▸ **YOUR ASSIGNMENT**: Each line of the records has to be copied exactly, though the pictures must be left out.

____________________

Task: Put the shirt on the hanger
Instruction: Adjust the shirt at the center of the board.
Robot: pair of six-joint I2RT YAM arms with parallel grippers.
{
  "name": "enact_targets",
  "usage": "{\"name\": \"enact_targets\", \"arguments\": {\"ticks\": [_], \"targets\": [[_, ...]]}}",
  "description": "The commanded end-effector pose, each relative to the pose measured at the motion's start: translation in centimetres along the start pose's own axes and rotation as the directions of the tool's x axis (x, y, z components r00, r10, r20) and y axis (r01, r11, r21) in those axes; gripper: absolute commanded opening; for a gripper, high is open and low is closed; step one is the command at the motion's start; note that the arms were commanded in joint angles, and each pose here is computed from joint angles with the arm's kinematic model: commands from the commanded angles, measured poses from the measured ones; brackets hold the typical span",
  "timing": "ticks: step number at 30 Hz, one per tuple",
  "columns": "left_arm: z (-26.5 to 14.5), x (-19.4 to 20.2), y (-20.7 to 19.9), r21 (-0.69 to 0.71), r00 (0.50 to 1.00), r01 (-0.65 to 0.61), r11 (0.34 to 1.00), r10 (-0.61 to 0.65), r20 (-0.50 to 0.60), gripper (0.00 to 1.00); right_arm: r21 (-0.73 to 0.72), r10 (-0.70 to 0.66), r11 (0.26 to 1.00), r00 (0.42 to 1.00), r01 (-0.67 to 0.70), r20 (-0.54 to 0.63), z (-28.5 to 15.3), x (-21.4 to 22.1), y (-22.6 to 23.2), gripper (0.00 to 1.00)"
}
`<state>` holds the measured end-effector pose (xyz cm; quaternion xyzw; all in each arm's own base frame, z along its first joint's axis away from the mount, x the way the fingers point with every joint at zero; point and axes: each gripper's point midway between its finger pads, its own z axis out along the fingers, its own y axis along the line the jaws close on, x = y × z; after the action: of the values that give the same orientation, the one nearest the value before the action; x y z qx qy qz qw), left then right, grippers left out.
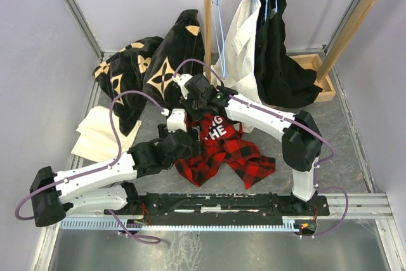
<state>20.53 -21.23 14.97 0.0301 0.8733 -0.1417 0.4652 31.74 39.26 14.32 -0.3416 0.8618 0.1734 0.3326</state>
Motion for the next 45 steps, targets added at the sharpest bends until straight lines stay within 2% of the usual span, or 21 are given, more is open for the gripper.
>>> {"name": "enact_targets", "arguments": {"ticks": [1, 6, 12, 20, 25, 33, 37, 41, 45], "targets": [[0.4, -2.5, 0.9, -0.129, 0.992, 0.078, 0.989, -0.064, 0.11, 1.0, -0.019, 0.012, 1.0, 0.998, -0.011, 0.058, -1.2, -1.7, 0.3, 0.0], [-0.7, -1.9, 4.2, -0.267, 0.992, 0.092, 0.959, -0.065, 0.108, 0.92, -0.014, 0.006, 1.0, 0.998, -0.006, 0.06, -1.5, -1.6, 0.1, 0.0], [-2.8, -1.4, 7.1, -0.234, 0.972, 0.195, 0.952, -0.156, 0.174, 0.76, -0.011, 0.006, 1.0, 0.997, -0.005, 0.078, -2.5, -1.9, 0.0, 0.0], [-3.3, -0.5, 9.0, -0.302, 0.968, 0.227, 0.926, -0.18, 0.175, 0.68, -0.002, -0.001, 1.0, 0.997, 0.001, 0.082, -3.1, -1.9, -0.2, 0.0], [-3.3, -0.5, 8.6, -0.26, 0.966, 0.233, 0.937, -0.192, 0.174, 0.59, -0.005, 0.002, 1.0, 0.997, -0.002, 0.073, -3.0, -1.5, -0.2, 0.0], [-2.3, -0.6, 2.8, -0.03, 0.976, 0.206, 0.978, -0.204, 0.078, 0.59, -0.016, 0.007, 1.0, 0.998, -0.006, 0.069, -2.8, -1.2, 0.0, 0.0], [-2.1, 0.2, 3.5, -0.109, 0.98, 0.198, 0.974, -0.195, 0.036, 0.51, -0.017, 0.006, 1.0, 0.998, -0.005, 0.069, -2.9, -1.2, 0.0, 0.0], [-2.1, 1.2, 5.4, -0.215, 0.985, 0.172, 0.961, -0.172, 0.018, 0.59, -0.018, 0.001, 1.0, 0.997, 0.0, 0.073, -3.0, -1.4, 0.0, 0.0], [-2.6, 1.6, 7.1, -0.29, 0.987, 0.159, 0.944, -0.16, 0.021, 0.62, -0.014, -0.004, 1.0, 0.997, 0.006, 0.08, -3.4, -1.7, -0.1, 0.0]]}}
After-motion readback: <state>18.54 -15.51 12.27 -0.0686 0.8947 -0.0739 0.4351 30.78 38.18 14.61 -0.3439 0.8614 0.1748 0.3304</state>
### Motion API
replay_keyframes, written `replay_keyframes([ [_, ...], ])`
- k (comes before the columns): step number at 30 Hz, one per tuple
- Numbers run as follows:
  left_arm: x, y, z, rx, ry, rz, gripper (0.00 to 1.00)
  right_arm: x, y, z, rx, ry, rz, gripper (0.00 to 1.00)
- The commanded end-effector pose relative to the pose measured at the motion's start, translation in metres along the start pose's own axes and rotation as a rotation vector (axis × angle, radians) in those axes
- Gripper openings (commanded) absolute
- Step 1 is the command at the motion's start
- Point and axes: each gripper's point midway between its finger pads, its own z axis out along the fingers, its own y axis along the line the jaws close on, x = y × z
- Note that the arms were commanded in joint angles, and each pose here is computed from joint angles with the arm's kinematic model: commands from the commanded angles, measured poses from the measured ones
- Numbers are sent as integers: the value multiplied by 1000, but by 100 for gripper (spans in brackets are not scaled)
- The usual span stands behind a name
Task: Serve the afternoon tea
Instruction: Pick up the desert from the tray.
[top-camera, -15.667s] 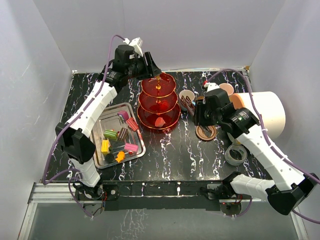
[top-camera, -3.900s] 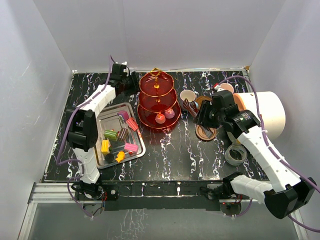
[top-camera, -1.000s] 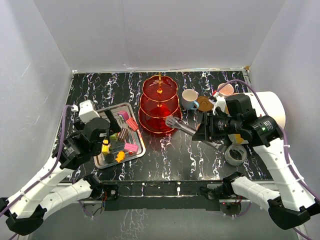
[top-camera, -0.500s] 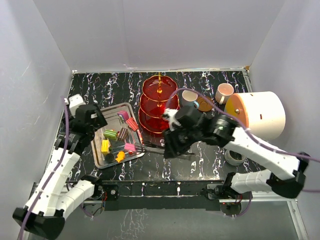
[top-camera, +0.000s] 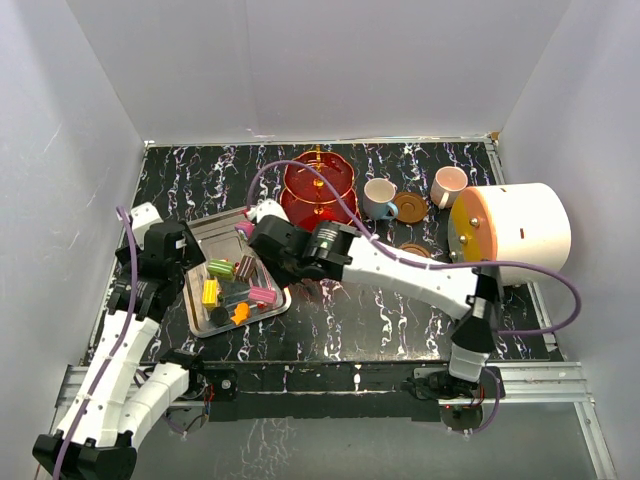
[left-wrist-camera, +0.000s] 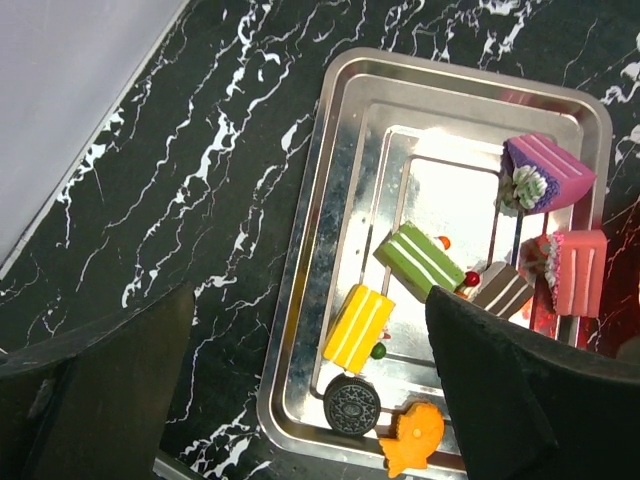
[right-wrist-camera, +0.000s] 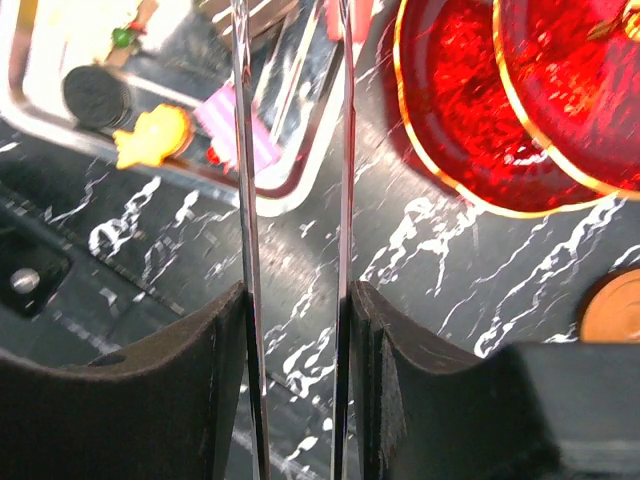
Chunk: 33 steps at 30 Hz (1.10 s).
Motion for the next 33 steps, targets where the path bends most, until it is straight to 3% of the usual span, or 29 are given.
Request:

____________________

▸ **EXERCISE RESULT**:
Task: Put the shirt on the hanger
Instruction: Adjust the shirt at the center of the board.
Robot: pair of six-joint I2RT YAM arms with parallel grippers.
{
  "name": "enact_targets",
  "usage": "{\"name\": \"enact_targets\", \"arguments\": {\"ticks\": [_], \"targets\": [[_, ...]]}}",
  "description": "The commanded end-effector pose, each relative to the pose measured at the motion's start: translation in centimetres along the start pose's own axes and rotation as the directions of the tool's x axis (x, y, z components r00, r10, r20) and y axis (r01, r11, r21) in those axes; gripper: absolute commanded opening; for a gripper, high is open and low is closed; step one is the command at the motion's start; note that the arms were commanded in joint angles, and each pose here is computed from joint angles with the arm's kinematic model: commands from the commanded angles, measured poses from the measured ones; brackets hold the typical span",
  "timing": "ticks: step number at 30 Hz, one per tuple",
  "columns": "left_arm: z (-26.5 to 14.5), x (-19.4 to 20.2), y (-20.7 to 19.9), r21 (-0.69 to 0.71), r00 (0.50 to 1.00), r01 (-0.65 to 0.61), r11 (0.34 to 1.00), r10 (-0.61 to 0.65), r20 (-0.50 to 0.60), gripper (0.00 to 1.00); right_arm: r21 (-0.73 to 0.72), r10 (-0.70 to 0.66), r11 (0.26 to 1.00), r00 (0.42 to 1.00), r01 (-0.67 to 0.70), r20 (-0.54 to 0.63), z (-28.5 to 15.3), x (-21.4 to 22.1), y (-22.6 to 23.2), gripper (0.00 to 1.00)"
}
`<state>` holds the measured end-effector pose (xyz cm; quaternion xyzw; all in each arm's own base frame, z along its first joint's axis away from the mount, x the way the fingers point with every joint at zero; point and axes: each gripper's point midway between its finger pads, its own z axis out along the fingers, its own y axis along the line the jaws close on, x = y × z; after the action: of the values that give the same orientation, the one nearest the value before the action; x y z qx qy qz qw), left then right, grippers left out.
<state>20.53 -21.23 14.97 0.0301 0.8733 -0.1417 0.4652 31.74 39.26 14.32 -0.3416 0.8618 0.1734 0.3326</state>
Motion for the next 45 steps, targets added at the sharpest bends until straight lines stay within 2% of the usual span, or 21 are given, more is open for the gripper.
>>> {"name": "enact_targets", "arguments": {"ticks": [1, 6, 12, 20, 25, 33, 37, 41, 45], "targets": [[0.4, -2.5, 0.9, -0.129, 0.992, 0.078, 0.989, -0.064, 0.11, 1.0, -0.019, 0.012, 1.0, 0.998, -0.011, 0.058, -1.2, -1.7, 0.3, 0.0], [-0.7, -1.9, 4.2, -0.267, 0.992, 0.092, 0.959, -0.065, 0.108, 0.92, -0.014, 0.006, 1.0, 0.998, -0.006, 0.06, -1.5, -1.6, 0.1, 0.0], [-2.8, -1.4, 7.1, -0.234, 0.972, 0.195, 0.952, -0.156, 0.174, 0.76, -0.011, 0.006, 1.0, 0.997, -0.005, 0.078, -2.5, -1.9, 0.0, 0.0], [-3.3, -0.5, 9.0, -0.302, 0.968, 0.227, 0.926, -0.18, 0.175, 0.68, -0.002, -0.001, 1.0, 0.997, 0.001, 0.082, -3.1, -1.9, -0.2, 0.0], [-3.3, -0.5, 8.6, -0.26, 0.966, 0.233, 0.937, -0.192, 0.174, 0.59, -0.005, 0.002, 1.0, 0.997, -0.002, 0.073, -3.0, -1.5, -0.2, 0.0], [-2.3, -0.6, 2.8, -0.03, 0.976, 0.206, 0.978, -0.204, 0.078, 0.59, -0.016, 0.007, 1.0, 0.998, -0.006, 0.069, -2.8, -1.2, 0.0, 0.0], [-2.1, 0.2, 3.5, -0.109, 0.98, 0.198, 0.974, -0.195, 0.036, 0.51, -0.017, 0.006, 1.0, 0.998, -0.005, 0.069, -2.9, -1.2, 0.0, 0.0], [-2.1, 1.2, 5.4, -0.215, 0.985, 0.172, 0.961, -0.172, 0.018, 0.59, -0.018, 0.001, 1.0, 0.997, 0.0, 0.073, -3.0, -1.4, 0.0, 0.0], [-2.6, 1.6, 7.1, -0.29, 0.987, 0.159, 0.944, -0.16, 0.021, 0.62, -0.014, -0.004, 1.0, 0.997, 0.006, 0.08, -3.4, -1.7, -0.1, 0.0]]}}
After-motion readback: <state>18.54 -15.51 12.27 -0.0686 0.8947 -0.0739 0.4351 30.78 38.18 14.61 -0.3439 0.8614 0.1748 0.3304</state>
### Motion API
replay_keyframes, written `replay_keyframes([ [_, ...], ])`
- k (comes before the columns): step number at 30 Hz, one per tuple
- Numbers run as follows:
  left_arm: x, y, z, rx, ry, rz, gripper (0.00 to 1.00)
  right_arm: x, y, z, rx, ry, rz, gripper (0.00 to 1.00)
- The commanded end-effector pose relative to the pose measured at the motion's start, translation in metres along the start pose's own axes and rotation as a rotation vector (axis × angle, radians) in those axes
- Gripper openings (commanded) absolute
- Step 1 is the command at the motion's start
- Point and axes: each gripper's point midway between its finger pads, its own z axis out along the fingers, its own y axis along the line the jaws close on, x = y × z
- Note that the arms were commanded in joint angles, and each pose here is computed from joint angles with the arm's kinematic model: commands from the commanded angles, measured poses from the measured ones
- Numbers are sent as integers: the value multiplied by 1000, but by 100 for gripper (spans in brackets are not scaled)
- The usual span stands behind a name
Task: Serve the afternoon tea
Instruction: Pick up the desert from the tray.
[top-camera, -15.667s] 
[top-camera, -3.900s] 
[top-camera, -1.000s] 
[top-camera, -0.500s] 
[top-camera, +0.000s] 
[left-wrist-camera, +0.000s] 
[right-wrist-camera, +0.000s] 
Chunk: 33 steps at 30 Hz (1.10 s).
Motion for the next 33 steps, targets where the path bends most, until it is straight to 3% of the usual span, or 29 are given.
Request:

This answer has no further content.